Text and translation (King James Version)

Boldface = surviving text / Normal = context on missing leaves or excluded by compiler

[RECTO or Right Side of Open Codex]

Seventh Lesson of the Office of the Dead (cont. from missing leaf)

Job 17: frag. 1 and 2-3

1 spiritus meus adtenuabitur dies mei breviabuntur et solum mihi superest sepulchrum

2 non peccavi et in amaritudinibus moratur oculus meus.

3 libera me et pone iuxta te et cuiusvis manus pugnet contra me

KJV

1 My breath is corrupt, my days are extinct, the graves [are ready] for me.

2 [Are there] not mockers with me? and doth not mine eye continue in their provocation?

3 Lay down now, put me in a surety with thee; who [is] he [that] will strike hands with me?

Job 17: 11-15

11 dies mei transierunt cogitationes meae dissipatae sunt torquentes cor meum

12 noctem verterunt in diem et rursum post tenebras spero lucem

13 si sustinuero infernus domus mea est in tenebris stravi lectulum meum

14 putredini dixi pater meus es mater mea et soror mea vermibus

15 ubi est ergo nunc praestolatio mea et patientiam meam quis considerat

16 in profundissimum infernum descendent omnia mea putasne saltim ibi erit requies mihi

KJV

11 My days are past, my purposes are broken off, [even] the thoughts of my heart.

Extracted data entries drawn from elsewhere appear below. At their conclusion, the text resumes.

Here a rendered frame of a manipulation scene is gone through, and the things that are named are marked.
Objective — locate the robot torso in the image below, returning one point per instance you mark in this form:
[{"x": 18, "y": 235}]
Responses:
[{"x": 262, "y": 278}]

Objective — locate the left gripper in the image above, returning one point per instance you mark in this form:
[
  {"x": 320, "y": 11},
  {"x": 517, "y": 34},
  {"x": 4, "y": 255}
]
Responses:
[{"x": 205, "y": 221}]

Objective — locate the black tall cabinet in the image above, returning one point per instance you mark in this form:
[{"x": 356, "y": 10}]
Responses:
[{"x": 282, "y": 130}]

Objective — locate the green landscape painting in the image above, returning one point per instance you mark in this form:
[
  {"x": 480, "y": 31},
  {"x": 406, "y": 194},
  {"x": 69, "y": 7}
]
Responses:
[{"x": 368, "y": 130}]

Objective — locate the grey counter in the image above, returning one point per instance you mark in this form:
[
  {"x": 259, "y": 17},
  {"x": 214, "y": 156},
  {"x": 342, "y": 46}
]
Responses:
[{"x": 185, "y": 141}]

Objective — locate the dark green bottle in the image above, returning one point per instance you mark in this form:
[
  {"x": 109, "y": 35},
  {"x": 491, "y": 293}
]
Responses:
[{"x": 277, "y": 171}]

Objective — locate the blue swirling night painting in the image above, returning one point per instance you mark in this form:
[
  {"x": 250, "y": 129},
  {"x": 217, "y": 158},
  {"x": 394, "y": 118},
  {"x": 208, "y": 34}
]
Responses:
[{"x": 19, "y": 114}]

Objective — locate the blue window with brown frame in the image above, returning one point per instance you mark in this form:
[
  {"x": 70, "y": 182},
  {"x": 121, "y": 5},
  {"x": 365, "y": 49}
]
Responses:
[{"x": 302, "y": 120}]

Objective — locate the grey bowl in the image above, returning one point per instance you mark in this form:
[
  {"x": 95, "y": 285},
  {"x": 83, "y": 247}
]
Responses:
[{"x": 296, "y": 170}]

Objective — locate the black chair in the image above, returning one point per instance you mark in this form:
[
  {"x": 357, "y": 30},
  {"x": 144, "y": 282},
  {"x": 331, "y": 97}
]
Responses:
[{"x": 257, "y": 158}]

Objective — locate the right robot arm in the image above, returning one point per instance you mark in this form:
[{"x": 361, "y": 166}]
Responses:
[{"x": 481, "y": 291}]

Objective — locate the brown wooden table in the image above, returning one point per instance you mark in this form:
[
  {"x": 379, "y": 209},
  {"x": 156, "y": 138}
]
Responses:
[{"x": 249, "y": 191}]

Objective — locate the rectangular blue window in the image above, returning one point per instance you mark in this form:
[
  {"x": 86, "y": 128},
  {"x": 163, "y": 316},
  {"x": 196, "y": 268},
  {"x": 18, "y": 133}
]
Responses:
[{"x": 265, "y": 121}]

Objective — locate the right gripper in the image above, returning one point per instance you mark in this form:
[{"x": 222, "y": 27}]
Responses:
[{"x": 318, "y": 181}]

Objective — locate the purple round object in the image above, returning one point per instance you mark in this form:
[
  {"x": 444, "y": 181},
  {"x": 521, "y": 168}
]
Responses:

12 They change the night into day: the light [is] short because of darkness.

13 If I wait, the grave [is] mine house: I have made my bed in the darkness.

14 I have said to corruption, Thou [art] my father: to the worm, [Thou] art my mother, and my sister.

15 And where [is] now my hope? as for my hope, who shall see it?

16 They shall go down to the bars of the pit, when [our] rest together [is] in the dust.

Response: Domine secundum...

Versicle: Quonium iniquitatem...

Eighth Lesson of the Office of the Dead (complete)

Job 19: 20-27

20 pelli meae consumptis carnibus adhesit os meum et derelicta sunt

[At the foot of this page, the eighth lesson's response is set to music.  The rest of Job 19 is continued on the verso side of the leaf, below.]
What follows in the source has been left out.